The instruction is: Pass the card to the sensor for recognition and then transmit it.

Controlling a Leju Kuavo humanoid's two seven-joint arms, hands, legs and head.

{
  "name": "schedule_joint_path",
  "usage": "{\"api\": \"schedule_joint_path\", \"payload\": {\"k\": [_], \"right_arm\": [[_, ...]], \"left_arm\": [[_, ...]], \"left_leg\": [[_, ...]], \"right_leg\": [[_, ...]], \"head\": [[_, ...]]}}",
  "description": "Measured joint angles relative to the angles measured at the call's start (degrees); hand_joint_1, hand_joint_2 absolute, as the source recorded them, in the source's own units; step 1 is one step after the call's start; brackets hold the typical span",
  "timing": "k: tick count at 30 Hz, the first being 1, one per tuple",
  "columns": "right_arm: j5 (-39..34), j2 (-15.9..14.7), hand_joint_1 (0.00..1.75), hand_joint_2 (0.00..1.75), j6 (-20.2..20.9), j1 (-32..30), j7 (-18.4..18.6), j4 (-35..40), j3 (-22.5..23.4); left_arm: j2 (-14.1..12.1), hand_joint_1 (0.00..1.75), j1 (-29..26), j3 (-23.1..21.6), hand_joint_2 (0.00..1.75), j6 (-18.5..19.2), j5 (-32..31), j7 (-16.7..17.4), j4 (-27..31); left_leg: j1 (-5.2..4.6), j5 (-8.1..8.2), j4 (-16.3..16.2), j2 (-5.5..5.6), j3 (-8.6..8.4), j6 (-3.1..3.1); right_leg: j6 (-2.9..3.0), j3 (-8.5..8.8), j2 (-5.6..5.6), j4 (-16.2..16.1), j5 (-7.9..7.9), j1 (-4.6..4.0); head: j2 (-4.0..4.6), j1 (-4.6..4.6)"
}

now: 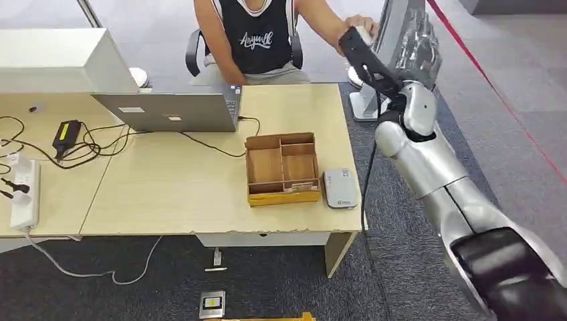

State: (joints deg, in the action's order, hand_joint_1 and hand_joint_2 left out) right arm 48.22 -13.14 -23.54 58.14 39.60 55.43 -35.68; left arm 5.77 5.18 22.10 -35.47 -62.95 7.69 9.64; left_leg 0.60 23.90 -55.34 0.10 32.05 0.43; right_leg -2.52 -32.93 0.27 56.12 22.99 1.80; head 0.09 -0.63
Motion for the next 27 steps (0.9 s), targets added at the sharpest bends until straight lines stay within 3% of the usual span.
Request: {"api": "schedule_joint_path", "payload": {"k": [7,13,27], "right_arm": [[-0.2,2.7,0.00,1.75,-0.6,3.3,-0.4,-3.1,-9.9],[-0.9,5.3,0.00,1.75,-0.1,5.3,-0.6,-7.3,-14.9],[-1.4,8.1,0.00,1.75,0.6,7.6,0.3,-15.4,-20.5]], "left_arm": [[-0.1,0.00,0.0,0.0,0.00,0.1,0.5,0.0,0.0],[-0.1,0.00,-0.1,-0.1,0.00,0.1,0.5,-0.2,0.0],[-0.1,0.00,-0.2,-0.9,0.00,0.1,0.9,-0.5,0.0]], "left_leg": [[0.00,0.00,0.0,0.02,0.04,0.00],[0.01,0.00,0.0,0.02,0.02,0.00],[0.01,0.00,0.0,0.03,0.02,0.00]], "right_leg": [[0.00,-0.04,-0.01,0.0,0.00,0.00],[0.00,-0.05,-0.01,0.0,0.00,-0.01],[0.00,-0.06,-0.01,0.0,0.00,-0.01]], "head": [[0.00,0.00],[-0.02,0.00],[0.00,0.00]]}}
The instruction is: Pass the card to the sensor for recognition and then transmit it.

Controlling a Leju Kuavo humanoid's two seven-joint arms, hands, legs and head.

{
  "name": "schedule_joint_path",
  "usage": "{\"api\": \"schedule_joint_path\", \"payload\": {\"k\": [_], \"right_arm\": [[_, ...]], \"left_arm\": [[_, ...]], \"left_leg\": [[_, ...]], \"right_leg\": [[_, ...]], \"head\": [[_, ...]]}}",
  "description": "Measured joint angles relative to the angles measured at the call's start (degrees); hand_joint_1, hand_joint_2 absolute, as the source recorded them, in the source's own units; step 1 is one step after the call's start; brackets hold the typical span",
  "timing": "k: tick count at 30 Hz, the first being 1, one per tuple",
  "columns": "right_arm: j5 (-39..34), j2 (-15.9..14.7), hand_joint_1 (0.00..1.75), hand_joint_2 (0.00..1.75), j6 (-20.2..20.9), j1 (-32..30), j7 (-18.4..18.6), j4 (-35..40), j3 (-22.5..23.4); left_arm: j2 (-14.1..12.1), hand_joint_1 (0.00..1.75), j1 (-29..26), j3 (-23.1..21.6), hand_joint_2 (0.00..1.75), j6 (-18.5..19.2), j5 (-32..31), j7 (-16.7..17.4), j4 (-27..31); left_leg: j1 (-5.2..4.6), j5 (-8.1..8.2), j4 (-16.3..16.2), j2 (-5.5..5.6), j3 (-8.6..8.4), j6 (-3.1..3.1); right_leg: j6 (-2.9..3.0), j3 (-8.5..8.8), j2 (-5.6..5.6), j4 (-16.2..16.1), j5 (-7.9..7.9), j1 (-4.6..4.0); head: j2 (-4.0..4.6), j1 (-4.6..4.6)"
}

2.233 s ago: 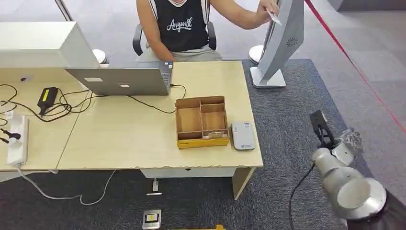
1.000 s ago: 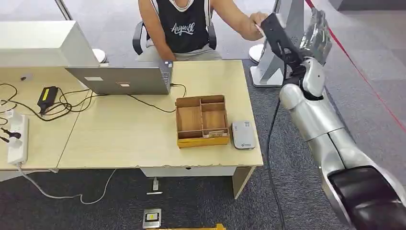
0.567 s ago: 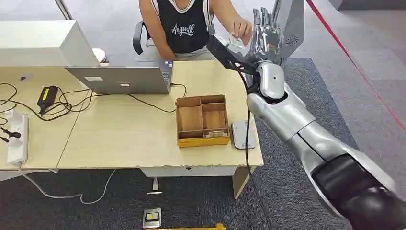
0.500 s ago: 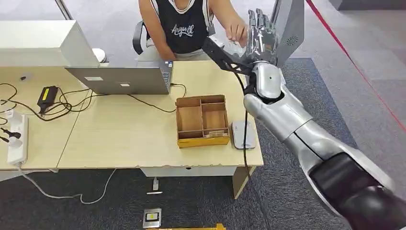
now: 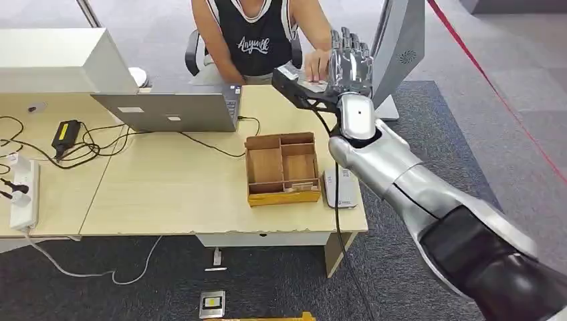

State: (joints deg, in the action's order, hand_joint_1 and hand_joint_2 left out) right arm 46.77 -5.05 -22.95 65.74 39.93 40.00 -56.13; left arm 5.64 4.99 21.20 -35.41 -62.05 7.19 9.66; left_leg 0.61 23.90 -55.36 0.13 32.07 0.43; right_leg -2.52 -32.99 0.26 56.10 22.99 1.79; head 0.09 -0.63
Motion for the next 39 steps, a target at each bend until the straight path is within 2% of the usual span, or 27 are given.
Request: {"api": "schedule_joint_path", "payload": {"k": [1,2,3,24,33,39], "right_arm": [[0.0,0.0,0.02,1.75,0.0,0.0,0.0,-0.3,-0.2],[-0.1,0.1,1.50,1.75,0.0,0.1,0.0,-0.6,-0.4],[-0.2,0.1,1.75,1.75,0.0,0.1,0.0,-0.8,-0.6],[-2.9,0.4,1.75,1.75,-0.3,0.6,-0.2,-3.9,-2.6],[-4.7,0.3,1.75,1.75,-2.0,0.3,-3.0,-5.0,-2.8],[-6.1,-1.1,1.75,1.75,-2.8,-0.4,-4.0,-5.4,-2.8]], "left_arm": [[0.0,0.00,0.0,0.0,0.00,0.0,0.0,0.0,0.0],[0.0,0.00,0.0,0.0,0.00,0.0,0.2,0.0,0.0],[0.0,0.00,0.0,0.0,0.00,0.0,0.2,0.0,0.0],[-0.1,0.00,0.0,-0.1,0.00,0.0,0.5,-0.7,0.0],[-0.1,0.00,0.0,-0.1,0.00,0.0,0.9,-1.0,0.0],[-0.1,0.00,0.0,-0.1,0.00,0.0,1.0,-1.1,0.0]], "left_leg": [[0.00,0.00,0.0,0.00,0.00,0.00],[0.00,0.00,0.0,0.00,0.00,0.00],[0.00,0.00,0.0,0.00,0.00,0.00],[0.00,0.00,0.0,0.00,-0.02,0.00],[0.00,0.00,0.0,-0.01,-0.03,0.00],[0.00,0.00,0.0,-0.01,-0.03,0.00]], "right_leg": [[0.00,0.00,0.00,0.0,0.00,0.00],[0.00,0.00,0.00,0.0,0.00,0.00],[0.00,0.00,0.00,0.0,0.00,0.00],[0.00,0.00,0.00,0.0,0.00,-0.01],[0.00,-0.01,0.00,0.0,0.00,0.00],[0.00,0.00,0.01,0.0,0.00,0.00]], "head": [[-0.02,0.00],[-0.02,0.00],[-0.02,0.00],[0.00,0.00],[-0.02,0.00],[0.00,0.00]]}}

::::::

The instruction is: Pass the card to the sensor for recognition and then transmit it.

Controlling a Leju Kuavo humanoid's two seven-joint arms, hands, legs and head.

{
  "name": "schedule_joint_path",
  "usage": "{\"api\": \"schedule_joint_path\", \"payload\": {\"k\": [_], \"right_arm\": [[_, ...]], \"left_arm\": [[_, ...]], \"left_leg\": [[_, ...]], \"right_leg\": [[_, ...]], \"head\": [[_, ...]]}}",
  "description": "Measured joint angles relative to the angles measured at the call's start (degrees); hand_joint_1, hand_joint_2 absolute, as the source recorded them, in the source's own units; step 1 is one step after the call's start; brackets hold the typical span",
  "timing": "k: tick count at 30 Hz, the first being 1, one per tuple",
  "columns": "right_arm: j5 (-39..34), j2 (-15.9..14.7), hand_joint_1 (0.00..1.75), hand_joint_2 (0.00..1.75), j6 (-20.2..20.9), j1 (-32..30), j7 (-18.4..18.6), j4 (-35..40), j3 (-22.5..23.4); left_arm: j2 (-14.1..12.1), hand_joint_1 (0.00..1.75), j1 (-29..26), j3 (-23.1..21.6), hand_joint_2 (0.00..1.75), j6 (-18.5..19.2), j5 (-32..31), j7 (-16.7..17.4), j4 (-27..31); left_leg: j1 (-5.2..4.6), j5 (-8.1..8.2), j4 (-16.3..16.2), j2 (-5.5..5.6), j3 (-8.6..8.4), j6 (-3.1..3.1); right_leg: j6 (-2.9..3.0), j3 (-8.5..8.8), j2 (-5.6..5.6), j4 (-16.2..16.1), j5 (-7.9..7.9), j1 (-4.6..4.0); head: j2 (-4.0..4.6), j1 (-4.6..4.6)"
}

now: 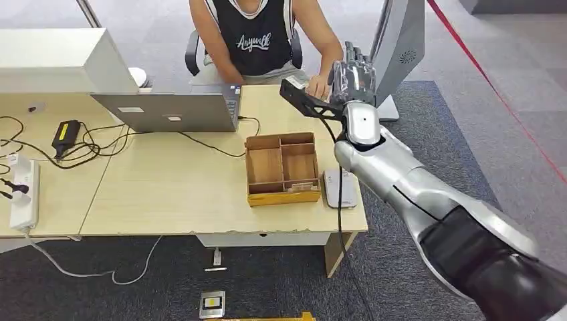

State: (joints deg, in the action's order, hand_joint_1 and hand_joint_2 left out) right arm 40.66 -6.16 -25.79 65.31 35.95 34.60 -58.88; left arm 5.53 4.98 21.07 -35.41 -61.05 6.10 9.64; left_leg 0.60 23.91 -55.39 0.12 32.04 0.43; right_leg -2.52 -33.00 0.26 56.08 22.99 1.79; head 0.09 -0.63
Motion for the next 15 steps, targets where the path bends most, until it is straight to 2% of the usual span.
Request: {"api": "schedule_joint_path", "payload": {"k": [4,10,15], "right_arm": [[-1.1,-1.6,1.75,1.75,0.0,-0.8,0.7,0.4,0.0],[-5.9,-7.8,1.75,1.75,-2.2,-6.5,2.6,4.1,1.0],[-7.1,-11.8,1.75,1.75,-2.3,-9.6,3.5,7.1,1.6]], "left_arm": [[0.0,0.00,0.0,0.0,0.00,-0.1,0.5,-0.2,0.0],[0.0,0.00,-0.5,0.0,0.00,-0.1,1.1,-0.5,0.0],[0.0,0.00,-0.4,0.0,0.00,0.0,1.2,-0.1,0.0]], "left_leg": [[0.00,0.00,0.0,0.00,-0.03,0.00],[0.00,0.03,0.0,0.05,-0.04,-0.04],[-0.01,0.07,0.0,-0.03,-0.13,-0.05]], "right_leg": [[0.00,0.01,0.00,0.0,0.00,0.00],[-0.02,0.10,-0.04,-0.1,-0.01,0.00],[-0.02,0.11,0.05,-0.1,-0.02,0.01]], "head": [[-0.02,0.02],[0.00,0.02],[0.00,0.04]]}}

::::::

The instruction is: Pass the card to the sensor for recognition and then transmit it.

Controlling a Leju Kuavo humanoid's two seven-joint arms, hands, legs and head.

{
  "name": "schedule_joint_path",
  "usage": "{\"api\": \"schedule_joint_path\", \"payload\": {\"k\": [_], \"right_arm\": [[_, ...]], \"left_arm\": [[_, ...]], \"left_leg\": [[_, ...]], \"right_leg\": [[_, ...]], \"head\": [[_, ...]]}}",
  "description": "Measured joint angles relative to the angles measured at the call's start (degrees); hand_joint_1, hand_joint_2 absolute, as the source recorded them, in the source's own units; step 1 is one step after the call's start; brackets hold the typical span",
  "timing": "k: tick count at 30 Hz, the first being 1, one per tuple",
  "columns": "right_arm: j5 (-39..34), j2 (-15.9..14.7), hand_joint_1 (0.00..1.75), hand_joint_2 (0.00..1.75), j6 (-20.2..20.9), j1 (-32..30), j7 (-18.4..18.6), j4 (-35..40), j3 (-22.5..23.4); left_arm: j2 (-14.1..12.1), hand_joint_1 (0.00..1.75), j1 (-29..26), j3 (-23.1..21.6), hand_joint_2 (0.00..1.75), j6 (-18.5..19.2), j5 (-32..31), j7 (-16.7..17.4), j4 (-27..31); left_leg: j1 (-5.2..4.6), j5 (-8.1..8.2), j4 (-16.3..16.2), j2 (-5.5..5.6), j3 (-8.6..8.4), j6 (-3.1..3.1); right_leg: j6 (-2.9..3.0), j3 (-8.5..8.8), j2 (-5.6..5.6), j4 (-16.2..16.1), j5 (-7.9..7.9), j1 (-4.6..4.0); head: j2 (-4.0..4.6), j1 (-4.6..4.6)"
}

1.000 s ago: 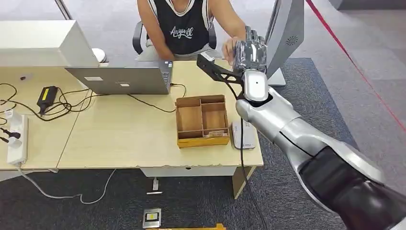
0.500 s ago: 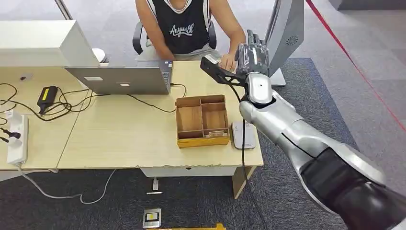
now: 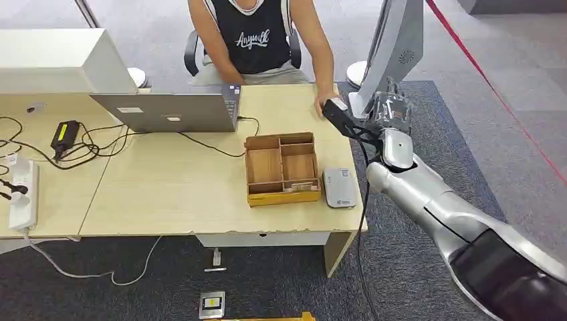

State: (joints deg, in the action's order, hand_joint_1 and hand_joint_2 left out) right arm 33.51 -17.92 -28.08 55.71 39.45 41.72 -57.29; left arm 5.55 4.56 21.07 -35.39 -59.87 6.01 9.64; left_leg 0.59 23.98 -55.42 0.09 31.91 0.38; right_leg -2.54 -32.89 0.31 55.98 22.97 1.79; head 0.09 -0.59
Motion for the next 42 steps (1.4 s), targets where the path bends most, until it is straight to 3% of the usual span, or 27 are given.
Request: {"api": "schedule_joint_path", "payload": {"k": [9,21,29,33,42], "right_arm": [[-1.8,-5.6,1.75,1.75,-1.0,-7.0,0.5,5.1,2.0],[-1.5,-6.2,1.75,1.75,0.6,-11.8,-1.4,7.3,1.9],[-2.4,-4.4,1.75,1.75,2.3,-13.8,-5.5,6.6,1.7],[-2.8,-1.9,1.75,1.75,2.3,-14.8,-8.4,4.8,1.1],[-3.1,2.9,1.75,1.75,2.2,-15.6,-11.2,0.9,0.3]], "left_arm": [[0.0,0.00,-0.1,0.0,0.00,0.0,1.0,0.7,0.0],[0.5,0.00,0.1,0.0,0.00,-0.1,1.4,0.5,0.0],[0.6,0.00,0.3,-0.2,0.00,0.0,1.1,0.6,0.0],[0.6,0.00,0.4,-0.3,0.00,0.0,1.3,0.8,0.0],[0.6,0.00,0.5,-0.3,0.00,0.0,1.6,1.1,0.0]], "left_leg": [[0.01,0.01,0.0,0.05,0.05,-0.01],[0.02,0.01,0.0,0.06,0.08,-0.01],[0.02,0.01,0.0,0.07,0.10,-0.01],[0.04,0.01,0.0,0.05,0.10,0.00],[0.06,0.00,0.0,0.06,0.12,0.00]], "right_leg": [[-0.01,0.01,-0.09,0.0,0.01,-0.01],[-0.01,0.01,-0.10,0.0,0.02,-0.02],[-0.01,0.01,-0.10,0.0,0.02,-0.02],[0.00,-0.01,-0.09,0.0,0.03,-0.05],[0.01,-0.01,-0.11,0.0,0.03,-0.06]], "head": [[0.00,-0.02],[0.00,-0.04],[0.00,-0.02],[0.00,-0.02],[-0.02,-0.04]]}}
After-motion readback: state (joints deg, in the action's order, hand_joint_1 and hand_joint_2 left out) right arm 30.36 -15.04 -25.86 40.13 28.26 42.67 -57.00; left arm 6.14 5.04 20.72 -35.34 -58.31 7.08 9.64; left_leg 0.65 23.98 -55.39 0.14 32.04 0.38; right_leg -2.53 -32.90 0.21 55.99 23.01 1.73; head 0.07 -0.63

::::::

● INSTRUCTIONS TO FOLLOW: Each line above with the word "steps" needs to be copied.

● FINISHED EXERCISE:
Motion for the next 27 steps (0.9 s), targets added at the sharpest bends until straight lines stay within 3% of the usual span.
Motion for the next 39 steps, a target at each bend until the straight path is within 2% of the usual span, or 27 are given.
Motion for the next 15 steps, targets where the path bends most, until it is straight to 2% of the usual span.
Motion for the next 42 steps (1.4 s), targets where the path bends most, until it is straight to 3% of the usual span, or 27 are given.

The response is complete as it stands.